[Extracted entries — start]

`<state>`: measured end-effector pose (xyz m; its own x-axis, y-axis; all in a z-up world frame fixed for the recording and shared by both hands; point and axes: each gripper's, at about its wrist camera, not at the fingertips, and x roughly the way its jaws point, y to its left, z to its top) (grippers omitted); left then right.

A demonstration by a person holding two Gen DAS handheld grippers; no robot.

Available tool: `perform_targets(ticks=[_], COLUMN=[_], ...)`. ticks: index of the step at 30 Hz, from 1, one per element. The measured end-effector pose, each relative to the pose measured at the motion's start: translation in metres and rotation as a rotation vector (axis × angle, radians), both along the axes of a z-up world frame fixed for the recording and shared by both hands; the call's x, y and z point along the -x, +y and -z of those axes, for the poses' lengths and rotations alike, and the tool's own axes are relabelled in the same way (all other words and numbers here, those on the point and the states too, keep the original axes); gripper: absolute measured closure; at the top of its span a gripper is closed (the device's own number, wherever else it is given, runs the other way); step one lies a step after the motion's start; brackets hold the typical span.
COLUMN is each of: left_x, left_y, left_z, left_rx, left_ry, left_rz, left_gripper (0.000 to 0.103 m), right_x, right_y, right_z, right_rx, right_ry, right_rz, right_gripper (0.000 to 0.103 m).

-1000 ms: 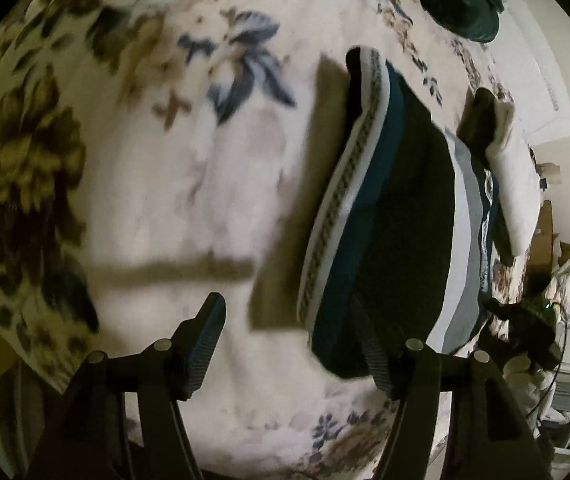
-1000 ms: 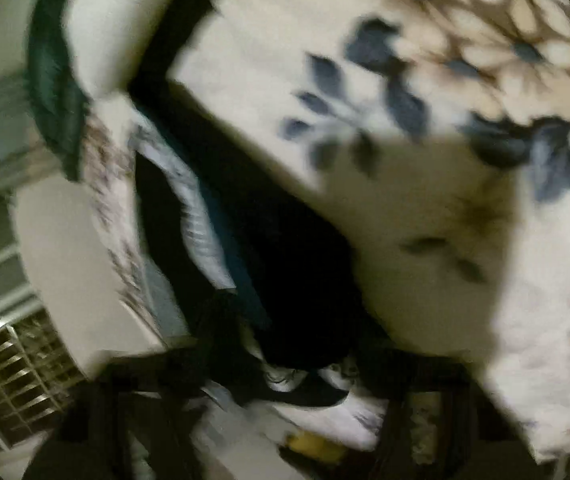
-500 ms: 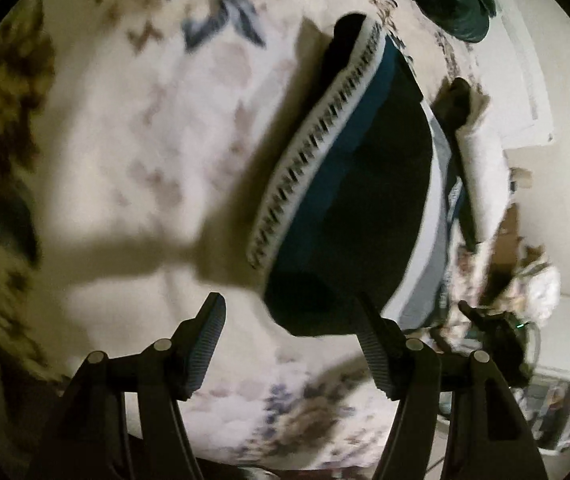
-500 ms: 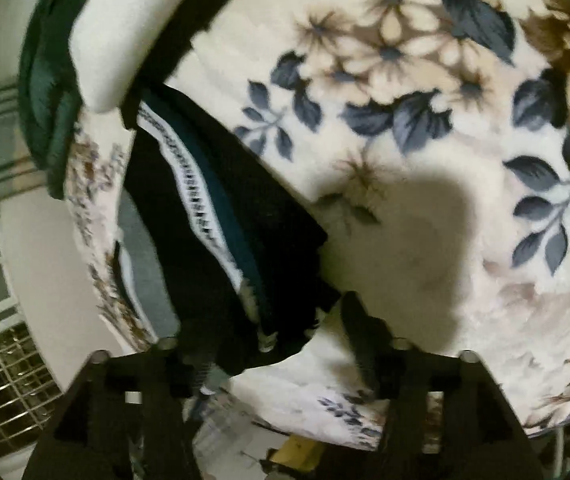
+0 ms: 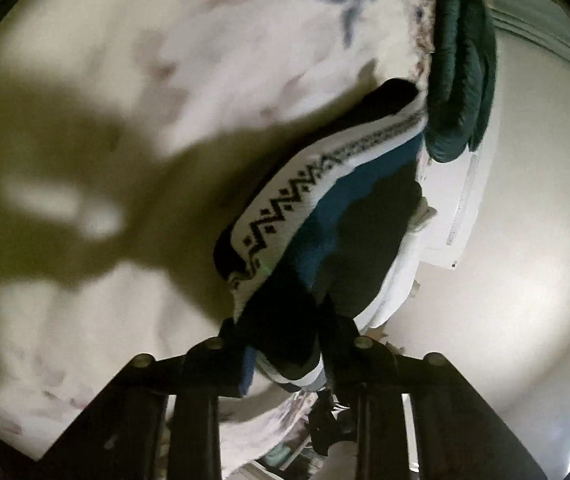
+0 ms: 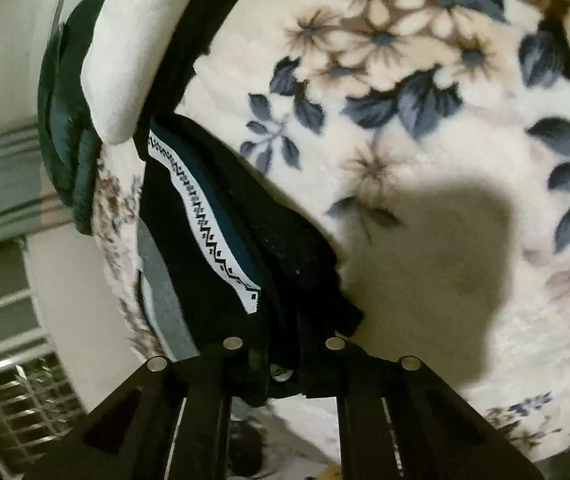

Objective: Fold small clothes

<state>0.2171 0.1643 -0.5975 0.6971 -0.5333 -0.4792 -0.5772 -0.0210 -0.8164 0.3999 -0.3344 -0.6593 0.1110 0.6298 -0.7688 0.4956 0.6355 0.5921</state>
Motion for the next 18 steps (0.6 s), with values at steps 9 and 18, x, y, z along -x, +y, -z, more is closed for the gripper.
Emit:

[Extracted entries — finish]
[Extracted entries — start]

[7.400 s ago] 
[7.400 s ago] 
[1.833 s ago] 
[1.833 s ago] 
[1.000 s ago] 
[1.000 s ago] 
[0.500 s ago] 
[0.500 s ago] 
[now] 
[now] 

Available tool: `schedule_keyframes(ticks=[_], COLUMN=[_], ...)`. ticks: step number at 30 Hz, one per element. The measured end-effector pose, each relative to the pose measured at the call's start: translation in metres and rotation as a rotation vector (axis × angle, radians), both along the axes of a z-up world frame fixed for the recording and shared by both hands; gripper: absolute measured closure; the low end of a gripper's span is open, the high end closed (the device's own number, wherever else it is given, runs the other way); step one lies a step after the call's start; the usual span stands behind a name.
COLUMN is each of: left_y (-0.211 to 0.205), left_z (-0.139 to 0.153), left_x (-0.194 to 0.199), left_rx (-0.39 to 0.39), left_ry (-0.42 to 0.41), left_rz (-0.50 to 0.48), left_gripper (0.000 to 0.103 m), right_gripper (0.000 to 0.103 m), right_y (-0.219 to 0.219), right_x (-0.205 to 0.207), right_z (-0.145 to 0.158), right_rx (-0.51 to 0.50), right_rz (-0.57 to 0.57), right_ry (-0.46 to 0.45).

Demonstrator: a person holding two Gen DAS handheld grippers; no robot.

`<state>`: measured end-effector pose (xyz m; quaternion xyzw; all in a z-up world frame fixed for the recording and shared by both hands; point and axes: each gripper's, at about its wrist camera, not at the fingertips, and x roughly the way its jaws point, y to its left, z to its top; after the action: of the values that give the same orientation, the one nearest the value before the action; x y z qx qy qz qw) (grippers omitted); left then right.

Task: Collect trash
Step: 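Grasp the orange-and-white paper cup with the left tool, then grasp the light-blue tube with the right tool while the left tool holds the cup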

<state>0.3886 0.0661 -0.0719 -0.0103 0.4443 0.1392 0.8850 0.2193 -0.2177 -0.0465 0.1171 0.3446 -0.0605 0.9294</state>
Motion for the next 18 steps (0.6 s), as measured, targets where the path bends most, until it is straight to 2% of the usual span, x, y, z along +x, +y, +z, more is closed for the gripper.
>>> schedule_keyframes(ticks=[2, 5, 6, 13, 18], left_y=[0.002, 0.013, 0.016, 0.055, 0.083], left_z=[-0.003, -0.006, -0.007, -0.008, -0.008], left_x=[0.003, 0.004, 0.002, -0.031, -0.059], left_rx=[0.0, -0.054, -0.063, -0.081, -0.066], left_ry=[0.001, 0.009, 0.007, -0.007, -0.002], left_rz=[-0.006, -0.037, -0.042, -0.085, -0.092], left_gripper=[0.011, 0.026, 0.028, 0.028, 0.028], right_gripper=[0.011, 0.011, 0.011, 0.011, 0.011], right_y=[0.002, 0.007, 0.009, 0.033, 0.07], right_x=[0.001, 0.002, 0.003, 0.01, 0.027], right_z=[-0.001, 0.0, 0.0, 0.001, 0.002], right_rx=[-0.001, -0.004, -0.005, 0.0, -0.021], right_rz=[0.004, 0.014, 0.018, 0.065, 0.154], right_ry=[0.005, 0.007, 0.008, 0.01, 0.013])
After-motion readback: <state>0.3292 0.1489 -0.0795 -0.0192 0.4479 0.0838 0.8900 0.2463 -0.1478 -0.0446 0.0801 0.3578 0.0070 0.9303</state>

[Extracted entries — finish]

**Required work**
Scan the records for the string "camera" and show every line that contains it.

**Solution for this exercise**
`<state>`: measured end-effector pose (xyz m; its own x-axis, y-axis; all in a z-up world frame fixed for the recording and shared by both hands; point and axes: each gripper's, at about its wrist camera, not at the fingertips, and x roughly the way its jaws point, y to its left, z to its top) (grippers omitted); left then right.
`<state>`: measured end-effector pose (xyz m; quaternion xyzw; all in a z-up world frame fixed for the recording and shared by both hands; point and axes: each gripper's, at about its wrist camera, not at the fingertips, and x roughly the way its jaws point, y to its left, z to its top; after the action: of the values that give the same orientation, the one nearest the value before the action; x y z qx qy qz qw) (grippers omitted); left then right.

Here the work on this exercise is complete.